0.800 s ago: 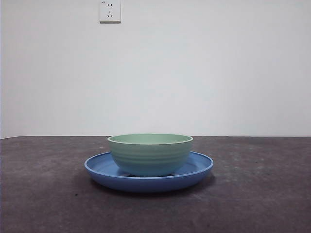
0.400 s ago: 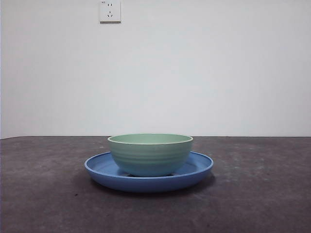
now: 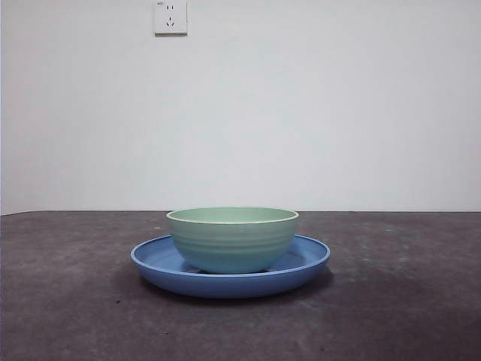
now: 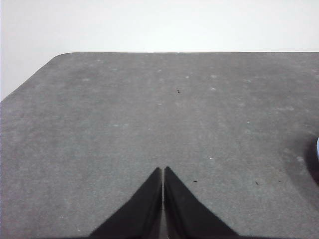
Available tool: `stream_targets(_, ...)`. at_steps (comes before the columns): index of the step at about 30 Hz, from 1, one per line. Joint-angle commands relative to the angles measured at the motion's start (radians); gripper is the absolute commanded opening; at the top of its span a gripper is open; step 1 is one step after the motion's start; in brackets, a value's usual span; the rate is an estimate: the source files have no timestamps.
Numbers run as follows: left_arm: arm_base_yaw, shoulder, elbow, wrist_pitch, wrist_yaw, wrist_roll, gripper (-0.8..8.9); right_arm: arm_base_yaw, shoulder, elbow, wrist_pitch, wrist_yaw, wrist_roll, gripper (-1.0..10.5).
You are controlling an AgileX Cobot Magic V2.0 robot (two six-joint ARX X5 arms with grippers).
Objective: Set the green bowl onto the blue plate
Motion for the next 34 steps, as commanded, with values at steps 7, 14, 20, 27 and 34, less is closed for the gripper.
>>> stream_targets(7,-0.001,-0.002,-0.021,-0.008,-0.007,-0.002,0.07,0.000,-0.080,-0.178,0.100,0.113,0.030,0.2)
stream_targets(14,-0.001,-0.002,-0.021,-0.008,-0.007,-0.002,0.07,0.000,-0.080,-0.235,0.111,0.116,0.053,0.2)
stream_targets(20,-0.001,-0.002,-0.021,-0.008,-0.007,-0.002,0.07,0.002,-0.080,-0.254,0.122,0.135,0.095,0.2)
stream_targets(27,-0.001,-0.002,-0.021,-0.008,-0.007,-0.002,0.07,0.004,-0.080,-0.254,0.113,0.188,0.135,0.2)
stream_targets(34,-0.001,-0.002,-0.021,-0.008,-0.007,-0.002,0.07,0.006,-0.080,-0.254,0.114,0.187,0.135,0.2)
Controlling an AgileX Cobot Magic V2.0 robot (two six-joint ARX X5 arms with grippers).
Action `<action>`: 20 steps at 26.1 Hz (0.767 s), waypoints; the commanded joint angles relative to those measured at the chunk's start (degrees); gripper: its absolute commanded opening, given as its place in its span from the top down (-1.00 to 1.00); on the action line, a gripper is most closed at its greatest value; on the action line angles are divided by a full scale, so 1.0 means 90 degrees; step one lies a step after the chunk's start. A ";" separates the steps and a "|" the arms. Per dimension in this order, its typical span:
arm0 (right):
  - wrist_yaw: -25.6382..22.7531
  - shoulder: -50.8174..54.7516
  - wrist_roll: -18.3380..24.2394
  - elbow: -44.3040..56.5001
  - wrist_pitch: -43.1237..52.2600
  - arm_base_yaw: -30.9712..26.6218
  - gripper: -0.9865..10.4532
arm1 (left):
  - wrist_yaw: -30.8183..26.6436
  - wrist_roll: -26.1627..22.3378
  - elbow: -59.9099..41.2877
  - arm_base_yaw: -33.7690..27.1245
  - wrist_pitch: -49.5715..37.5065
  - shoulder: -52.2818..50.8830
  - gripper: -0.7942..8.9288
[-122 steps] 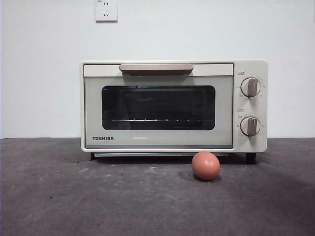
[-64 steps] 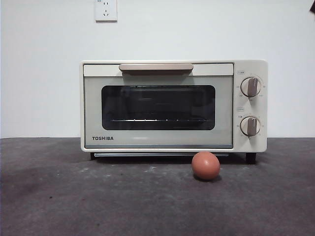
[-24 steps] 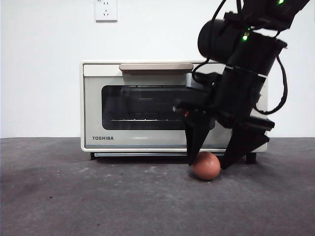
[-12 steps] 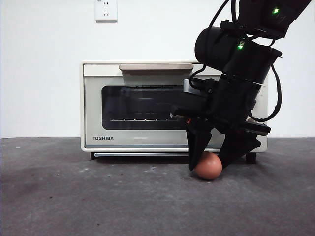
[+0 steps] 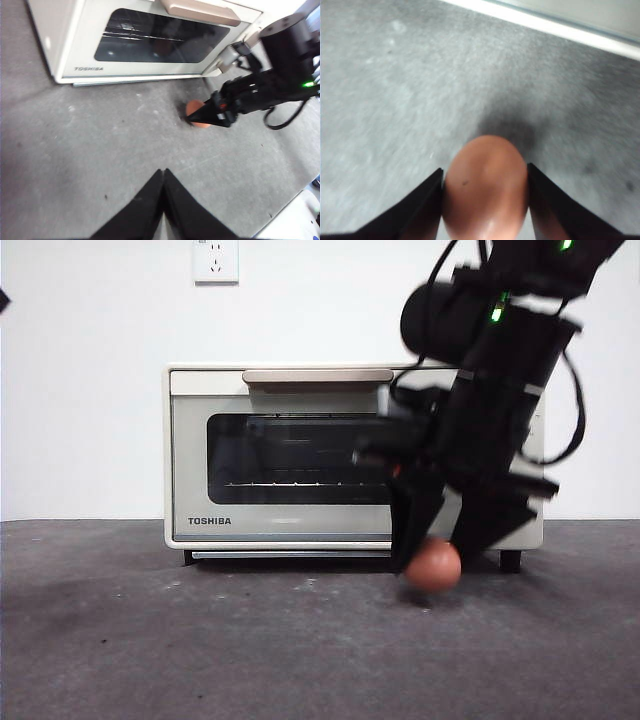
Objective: Eggoven
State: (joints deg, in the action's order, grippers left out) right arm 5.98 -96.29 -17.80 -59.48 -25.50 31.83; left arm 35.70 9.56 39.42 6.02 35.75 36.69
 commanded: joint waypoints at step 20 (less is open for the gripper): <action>-0.0053 0.4527 0.0658 -0.0070 -0.1705 0.0299 0.82 | -0.1321 0.0177 0.2701 0.2008 -0.2786 0.4464 0.82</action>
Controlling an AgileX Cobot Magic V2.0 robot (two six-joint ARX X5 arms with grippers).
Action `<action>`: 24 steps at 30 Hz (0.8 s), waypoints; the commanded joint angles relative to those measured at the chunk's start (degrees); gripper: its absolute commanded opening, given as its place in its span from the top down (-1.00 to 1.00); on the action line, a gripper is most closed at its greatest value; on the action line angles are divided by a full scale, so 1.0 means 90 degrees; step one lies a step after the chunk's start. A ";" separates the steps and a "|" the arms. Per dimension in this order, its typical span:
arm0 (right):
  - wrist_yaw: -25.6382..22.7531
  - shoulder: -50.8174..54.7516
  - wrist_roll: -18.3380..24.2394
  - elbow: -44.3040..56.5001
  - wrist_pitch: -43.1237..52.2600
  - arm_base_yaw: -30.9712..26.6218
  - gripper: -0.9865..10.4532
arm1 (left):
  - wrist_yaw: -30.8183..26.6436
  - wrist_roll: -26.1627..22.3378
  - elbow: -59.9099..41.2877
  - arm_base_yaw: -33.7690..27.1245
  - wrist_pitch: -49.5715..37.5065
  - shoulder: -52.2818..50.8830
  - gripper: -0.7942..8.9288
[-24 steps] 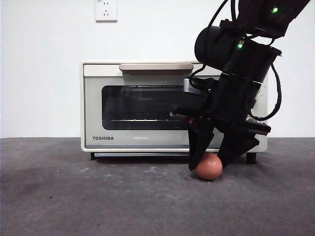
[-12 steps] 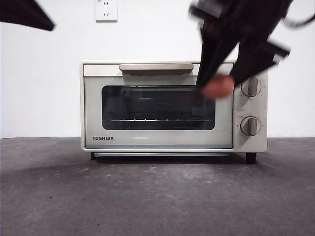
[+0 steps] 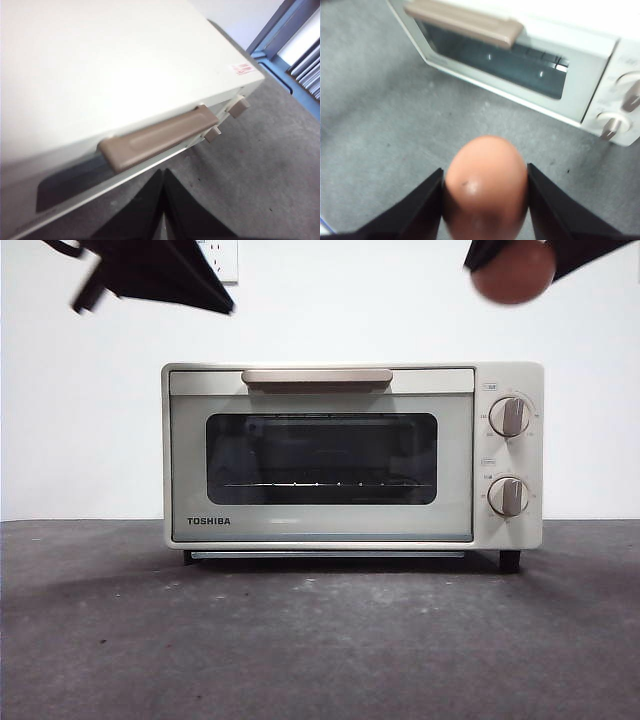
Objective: Eggoven
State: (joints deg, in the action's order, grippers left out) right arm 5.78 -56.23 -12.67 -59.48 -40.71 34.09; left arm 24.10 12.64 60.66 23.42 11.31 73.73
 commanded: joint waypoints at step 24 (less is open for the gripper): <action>-0.0170 0.0738 0.0126 -0.0070 -0.0284 0.0049 0.82 | -0.0753 -0.0525 0.1314 0.0687 0.0044 0.2001 0.82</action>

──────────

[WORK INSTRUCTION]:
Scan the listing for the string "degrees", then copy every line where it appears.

[SOLUTION TO THIS PROBLEM]:
Action `<action>`: 20 steps at 26.1 Hz (0.767 s), waypoints; the commanded joint angles relative to those measured at the chunk's start (degrees); gripper: its absolute commanded opening, given as its place in its span from the top down (-1.00 to 1.00); on the action line, a gripper is most closed at its greatest value; on the action line angles are divided by a full scale, so 1.0 means 90 degrees; step one lies a step after the chunk's start. A ";" separates the steps and a "|" the arms. Per dimension in this order, its typical span:
Action `<action>`: 24 steps at 30 Hz (0.8 s), waypoints; the commanded joint angles relative to those measured at the chunk's start (degrees); gripper: its absolute commanded opening, given as its place in its span from the top down (-1.00 to 1.00); on the action line, a gripper is most closed at its greatest value; on the action line angles are divided by a full scale, so 1.0 means 90 degrees; step one lies a step after the chunk's start. A ";" separates the steps and a "|" the arms. Per dimension in this order, its typical span:

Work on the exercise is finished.